Moreover, early detection with higher sensitivity exams may enable accurate and timely treatment as numerous ongoing trials investigating adjuvant therapeutics have shown promising results.13,14,15,16,33,34,35 Thus, in an era of novel imaging modalities and treatment regimens, continuous investigations will be necessary to establish concrete evidence on whether intensive surveillance leads to prolonged survival or merely contributes to prolonged lead-time bias without providing any survival benefits.

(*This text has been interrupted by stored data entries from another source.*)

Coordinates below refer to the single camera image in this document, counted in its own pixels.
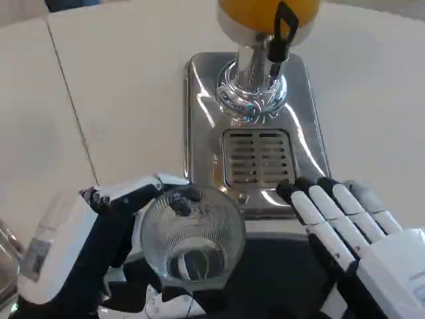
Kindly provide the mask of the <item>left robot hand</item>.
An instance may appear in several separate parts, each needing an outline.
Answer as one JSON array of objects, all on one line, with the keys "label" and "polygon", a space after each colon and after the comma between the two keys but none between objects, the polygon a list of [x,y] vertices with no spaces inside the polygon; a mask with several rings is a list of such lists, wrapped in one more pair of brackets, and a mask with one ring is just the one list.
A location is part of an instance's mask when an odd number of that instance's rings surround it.
[{"label": "left robot hand", "polygon": [[136,216],[151,200],[188,185],[156,173],[78,192],[67,209],[46,213],[23,256],[10,318],[98,318],[111,297],[105,276],[133,248]]}]

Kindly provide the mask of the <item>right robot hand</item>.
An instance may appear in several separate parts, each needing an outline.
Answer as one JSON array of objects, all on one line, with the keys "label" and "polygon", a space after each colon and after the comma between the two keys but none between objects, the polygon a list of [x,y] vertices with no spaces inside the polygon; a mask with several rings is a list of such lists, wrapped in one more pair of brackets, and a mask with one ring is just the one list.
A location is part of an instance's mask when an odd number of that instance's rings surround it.
[{"label": "right robot hand", "polygon": [[305,227],[315,256],[333,279],[319,318],[423,318],[424,230],[405,229],[355,181],[304,177],[276,193]]}]

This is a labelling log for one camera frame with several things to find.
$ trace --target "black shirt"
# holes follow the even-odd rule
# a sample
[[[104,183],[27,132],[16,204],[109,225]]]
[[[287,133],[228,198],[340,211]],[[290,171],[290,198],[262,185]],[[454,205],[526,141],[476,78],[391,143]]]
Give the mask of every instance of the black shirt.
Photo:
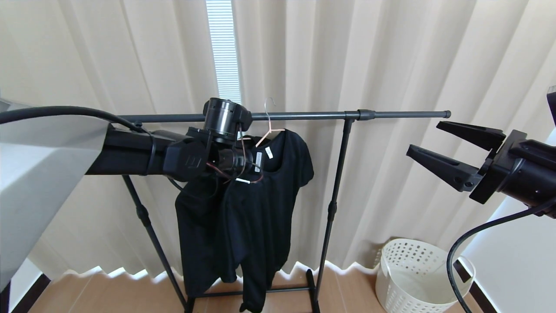
[[[220,180],[216,190],[214,179],[196,179],[176,199],[176,212],[187,294],[203,293],[217,277],[234,282],[241,264],[244,303],[240,311],[257,313],[274,274],[287,260],[295,199],[299,188],[313,178],[313,169],[307,145],[289,130],[249,150],[254,159],[262,153],[262,181],[222,185]],[[259,175],[251,169],[242,178],[254,181]]]

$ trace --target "curtain fold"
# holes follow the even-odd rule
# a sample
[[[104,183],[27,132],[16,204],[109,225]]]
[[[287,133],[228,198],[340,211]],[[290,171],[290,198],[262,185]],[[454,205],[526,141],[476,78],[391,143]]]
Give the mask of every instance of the curtain fold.
[[[554,129],[556,2],[232,0],[241,103],[262,112],[451,110],[451,121]],[[33,105],[116,114],[199,113],[218,95],[206,3],[0,2],[0,94]],[[327,259],[373,267],[392,237],[448,249],[503,199],[480,205],[405,156],[409,144],[482,164],[485,151],[438,119],[355,122]],[[185,132],[191,124],[148,125]],[[318,266],[342,121],[284,121],[307,142],[315,178],[294,211],[286,272]],[[265,123],[249,133],[260,135]],[[133,177],[172,266],[181,272],[174,200],[164,177]],[[29,256],[50,278],[101,266],[163,271],[121,177],[84,177]]]

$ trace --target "pink hanger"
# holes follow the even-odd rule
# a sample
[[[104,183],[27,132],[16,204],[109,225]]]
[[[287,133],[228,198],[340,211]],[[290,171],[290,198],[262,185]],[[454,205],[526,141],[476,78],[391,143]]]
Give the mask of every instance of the pink hanger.
[[[266,98],[266,100],[265,100],[265,113],[266,113],[266,117],[269,118],[269,130],[268,130],[268,131],[266,132],[266,134],[261,138],[261,140],[259,140],[259,142],[255,145],[256,147],[258,147],[258,146],[262,143],[262,141],[265,140],[265,138],[266,138],[268,135],[270,135],[271,132],[273,132],[273,131],[284,131],[284,130],[285,130],[285,129],[282,129],[282,128],[281,128],[281,129],[272,129],[272,125],[270,124],[270,115],[269,115],[268,110],[266,109],[266,101],[267,101],[268,99],[272,100],[272,104],[274,104],[274,106],[276,106],[276,103],[274,103],[274,99],[272,99],[272,98],[270,98],[270,97]]]

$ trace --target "clothing tag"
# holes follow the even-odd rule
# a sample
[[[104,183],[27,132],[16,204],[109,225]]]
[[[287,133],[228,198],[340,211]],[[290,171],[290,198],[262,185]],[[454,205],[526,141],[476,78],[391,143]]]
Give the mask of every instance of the clothing tag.
[[[251,183],[250,181],[245,180],[245,179],[241,179],[241,178],[236,178],[236,180],[237,180],[238,182],[242,182],[242,183],[246,183],[246,184],[250,184],[250,183]]]
[[[266,154],[269,156],[269,159],[272,159],[274,156],[272,155],[272,151],[270,151],[270,147],[265,148]]]
[[[255,172],[261,172],[261,159],[262,159],[262,152],[257,152],[257,158],[255,159]]]
[[[247,134],[246,131],[238,131],[237,132],[237,139],[240,140],[241,137],[245,137],[245,134]]]

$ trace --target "white plastic basket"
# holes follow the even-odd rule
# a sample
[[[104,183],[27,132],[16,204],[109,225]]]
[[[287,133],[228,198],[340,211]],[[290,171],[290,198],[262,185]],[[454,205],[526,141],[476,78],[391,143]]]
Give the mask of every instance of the white plastic basket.
[[[457,302],[446,272],[448,253],[411,239],[394,239],[382,249],[376,278],[376,296],[388,313],[444,312]],[[465,283],[454,270],[458,289],[465,296],[475,267],[464,257],[460,262],[471,270]]]

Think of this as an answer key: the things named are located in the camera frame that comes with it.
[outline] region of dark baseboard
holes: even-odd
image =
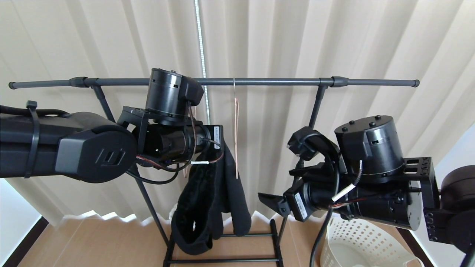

The current study has several limitations. First, the nature of the retrospective study carries an inherent selection bias. As observed in our results, patients with more aggressive tumor features tended to undergo intensive screening exams. A large-scale randomized-controlled study is currently being conducted in Japan to determine the impact of intensive follow-up on survival outcomes, and we expect that the results of this study would provide a more definitive answer to this issue.36 Another limitation of this retrospective study was that we were not able to collect accurate information on metastasis-related symptoms. Symptomatic patients with more advanced stage of metastasis may have conducted intensive surveillance before diagnosis. Moreover, we could not determine whether the cause of death was directly owing to breast cancer or to complications from treatment, such as sepsis caused by an infection during chemotherapy. However, given the relatively low incidence of deaths from treatment complications in patients with breast cancer, it might have a minimal impact on our results.37 Second, we did not review in detail whether the imaging tests were conducted for screening of breast cancer metastasis or for other medical purposes. However, it is important to note that imaging tests performed for other medical diseases can also identify breast cancer metastasis. Thus, including all tests conducted for various diseases during the disease-free period would be appropriate for the purpose of our study. Third, as we excluded male patients with breast cancer from the study, our results may not fully represent the real-world data. Finally, although our dataset represents a relatively recent cohort for whom most of the contemporary adjuvant treatment options are provided, there are some novel therapeutic options that were not available, such as CDK4/6 inhibitors or pertuzumab.16,33 The implication of these recently developed therapeutic options in breast cancer with distant metastasis should be further explored in the future.

Conclusions

In this multi-institutional retrospective study involving 4130 breast cancer patients who were treated between 2010 and 2011, the use of frequent imaging studies to detect distant metastasis resulted in earlier detection of distant metastasis, especially for lung and bone metastasis. However, intensive surveillance was not associated with prolonged BCSS.